A better directory tree

Rob Griffiths in Macworld has a great column but he often glosses over details and in one recent case admitted to not understanding exactly what he was proposing we use. One of his recent columns showed a single command line to display a nicely indented folder tree on your command line:

find . -type d | sed -e 1d -e 's/[^-][^/]*//--/g' -e 's/^/ /' -e 's/-/|-/'

Griffith’s then admits that he does not understand the ‘sed’ command. So let’s have a close look at the entire thing. Understanding this stuff is actually more important than you might think, real power in manipulating text, even in your word processor, comes from understanding regular expressions.

The ‘find’ command is easily understood. ‘find’ requires a directory and optionally one or more filters to specify the files you want listed. In this case we are asking for all files of type ‘directory’.

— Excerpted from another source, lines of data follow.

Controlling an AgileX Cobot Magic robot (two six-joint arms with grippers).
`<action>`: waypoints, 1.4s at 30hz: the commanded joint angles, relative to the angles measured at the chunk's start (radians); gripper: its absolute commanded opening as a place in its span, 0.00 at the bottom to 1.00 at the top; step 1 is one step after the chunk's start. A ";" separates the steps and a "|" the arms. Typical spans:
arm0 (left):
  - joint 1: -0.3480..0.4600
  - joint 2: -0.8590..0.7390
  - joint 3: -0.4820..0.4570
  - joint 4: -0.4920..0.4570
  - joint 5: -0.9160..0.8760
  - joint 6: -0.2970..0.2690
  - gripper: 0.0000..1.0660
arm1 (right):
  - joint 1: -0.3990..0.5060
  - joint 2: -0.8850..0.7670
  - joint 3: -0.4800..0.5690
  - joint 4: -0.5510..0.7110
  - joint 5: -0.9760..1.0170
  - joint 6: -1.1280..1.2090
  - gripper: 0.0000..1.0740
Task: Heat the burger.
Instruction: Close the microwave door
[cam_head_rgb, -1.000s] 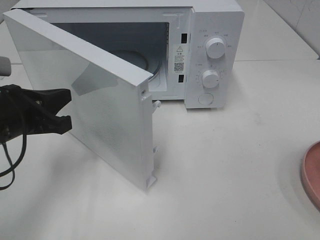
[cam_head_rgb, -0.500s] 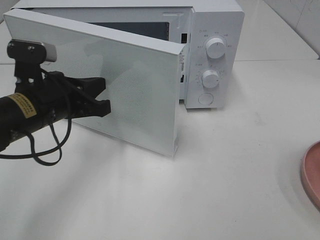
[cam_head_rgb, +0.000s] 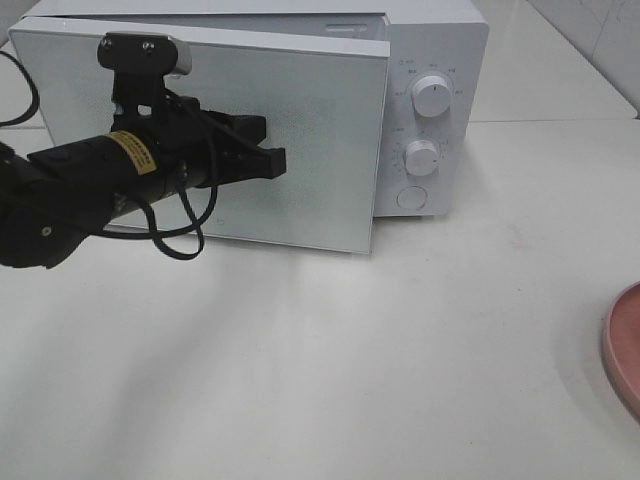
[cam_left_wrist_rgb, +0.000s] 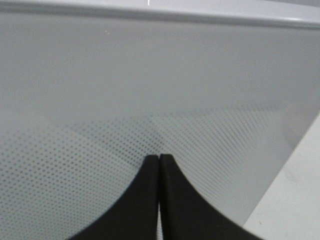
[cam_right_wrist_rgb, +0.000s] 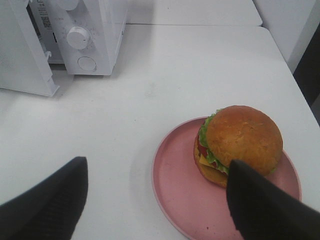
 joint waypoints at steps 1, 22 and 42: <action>-0.006 0.034 -0.080 -0.015 0.026 0.000 0.00 | -0.008 -0.027 0.003 0.004 -0.008 -0.014 0.71; 0.003 0.170 -0.373 -0.097 0.180 0.095 0.00 | -0.008 -0.027 0.003 0.008 -0.008 -0.014 0.71; -0.053 0.036 -0.368 -0.105 0.604 0.098 0.00 | -0.008 -0.027 0.003 0.008 -0.008 -0.014 0.71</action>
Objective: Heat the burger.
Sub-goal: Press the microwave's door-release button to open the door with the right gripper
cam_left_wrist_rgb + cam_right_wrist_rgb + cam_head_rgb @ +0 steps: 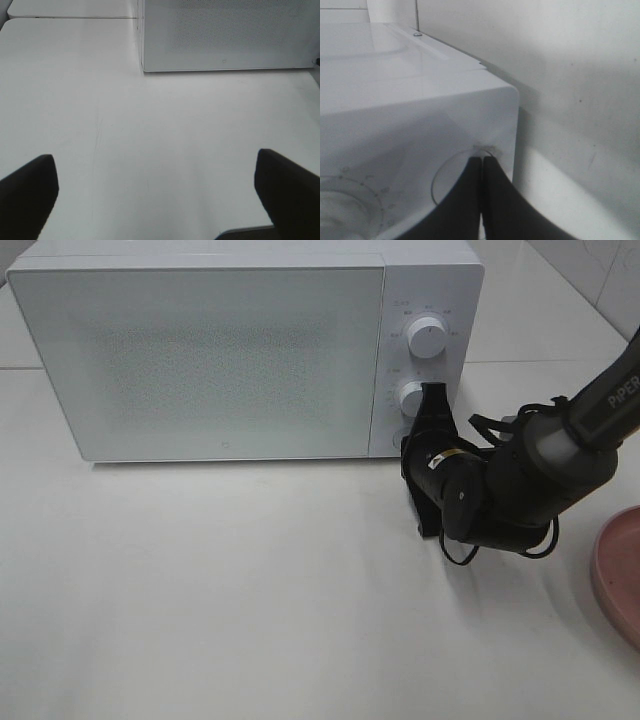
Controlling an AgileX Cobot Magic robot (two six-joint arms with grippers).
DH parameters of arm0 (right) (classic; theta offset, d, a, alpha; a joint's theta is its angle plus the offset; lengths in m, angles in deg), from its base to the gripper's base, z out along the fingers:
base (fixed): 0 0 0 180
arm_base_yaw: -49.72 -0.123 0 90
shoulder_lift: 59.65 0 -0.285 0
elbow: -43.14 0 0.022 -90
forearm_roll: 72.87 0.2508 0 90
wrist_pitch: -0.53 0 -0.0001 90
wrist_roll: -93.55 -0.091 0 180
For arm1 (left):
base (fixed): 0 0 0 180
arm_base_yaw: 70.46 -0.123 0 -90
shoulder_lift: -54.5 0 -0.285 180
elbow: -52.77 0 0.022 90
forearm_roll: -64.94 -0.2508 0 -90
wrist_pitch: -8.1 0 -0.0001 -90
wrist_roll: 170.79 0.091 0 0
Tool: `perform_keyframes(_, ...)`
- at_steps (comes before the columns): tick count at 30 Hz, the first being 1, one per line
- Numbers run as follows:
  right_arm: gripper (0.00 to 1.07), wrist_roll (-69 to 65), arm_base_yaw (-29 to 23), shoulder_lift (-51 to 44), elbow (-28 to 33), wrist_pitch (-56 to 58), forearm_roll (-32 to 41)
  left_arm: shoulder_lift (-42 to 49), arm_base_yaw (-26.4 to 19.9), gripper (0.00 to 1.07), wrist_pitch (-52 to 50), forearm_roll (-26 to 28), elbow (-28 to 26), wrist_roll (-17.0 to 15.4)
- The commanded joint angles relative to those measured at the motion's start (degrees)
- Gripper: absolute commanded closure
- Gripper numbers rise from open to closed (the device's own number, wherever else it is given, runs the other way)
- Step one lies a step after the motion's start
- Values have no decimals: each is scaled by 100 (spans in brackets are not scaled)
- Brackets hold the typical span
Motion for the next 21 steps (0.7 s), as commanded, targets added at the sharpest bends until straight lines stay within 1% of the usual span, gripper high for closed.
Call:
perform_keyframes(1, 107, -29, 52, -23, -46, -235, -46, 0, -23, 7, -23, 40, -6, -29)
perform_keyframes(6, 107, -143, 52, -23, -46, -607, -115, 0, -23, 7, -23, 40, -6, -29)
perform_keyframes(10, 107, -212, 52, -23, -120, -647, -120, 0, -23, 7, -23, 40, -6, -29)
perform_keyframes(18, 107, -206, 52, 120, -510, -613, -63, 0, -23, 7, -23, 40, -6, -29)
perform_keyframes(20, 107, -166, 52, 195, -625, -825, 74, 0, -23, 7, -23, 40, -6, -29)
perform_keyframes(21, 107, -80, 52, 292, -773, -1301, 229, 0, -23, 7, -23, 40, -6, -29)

Now onto the ‘sed’ command. ‘sed’ is the unix stream editor. It takes an input text stream and carries out a number of commands on each line before sending it to standard out. In our line you will see a ‘-e’ followed by some stuff. Each of the things following the ‘-e’ is a command. The first, ‘1d’ says that any line numbered 1 should have the ‘d’ command done to it, and ‘d’ is the delete command so we lose the first line.

Now we get down to some regular expression fu. If you want to read the manual on the regular expressions used by sed then a quick ‘man re_format’ (short for regular expression format) will give you an explanation. A fairly opaque explanation so my advice is to pick up a copy of “Mastering Regular Expressions.”

Our command line has three substitute commands (‘s’ for substitute) one after the other. The standard substitute command finds a regular expression and replaces it with a string – s/expression/replacement/[options], though we can replace the ‘/’ character with anything we want so long as we use the same character all three times.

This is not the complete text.